### Task brief
An exact transcription of the data below is needed.

### Dataset extract

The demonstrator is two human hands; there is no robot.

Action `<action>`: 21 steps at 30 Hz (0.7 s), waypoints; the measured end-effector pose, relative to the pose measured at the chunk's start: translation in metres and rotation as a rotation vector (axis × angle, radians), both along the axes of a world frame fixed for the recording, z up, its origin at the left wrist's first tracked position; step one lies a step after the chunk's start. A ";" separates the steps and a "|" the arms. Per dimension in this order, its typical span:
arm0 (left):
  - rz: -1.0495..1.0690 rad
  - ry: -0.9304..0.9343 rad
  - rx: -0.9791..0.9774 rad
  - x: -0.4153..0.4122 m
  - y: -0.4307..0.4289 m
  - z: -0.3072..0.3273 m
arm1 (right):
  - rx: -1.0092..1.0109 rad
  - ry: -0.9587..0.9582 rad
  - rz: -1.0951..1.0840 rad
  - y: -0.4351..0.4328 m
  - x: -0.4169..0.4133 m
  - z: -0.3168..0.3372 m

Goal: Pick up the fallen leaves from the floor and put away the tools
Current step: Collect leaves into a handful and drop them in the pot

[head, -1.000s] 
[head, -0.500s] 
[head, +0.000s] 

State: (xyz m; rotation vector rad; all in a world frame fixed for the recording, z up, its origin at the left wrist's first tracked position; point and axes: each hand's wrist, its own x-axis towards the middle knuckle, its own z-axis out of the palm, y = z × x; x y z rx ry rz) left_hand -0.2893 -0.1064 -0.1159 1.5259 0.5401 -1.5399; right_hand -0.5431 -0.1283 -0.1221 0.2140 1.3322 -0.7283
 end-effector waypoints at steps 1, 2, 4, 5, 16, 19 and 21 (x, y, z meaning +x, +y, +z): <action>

### Exercise result
The demonstrator is two human hands; there is no robot.

Action `<action>`: 21 steps at 30 Hz (0.7 s), waypoints; the measured end-effector pose, relative to the pose measured at the chunk's start: translation in metres and rotation as a rotation vector (axis × angle, radians), both along the axes of a world frame fixed for the recording, z up, its origin at the left wrist's first tracked position; step one lies a step after the chunk's start. A ";" separates the steps and a "|" the arms. Per dimension in this order, its typical span:
arm0 (left):
  - rz: -1.0495..1.0690 rad
  - ry: -0.9304..0.9343 rad
  - rx: -0.9791..0.9774 rad
  - x: -0.4153..0.4122 m
  - y: -0.4307..0.4289 m
  - z: -0.3072..0.3273 m
arm1 (right):
  - rx: -1.0092..1.0109 rad
  - ry: -0.9587..0.9582 rad
  - rz: -1.0951..1.0840 rad
  - y: -0.4351..0.4328 m
  - x: -0.4169..0.4133 m
  - z: -0.3168..0.3372 m

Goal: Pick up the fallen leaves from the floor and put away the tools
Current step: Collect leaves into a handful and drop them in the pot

[head, -1.000s] 
[head, -0.500s] 
[head, +0.000s] 

State: (xyz m; rotation vector rad; all in a world frame fixed for the recording, z up, its origin at the left wrist's first tracked position; point and axes: each hand's wrist, its own x-axis towards the middle knuckle, its own z-axis out of the palm, y = z × x; x y z rx ry rz) left_hand -0.2893 -0.1064 -0.1159 1.5259 0.5401 -1.5399; right_hand -0.5431 -0.1283 -0.1221 0.2140 1.3322 -0.7283
 end-effector waypoints at steps 1, 2, 4, 5, 16, 19 and 21 (x, y, z meaning +x, +y, +z): <action>

No more output is required.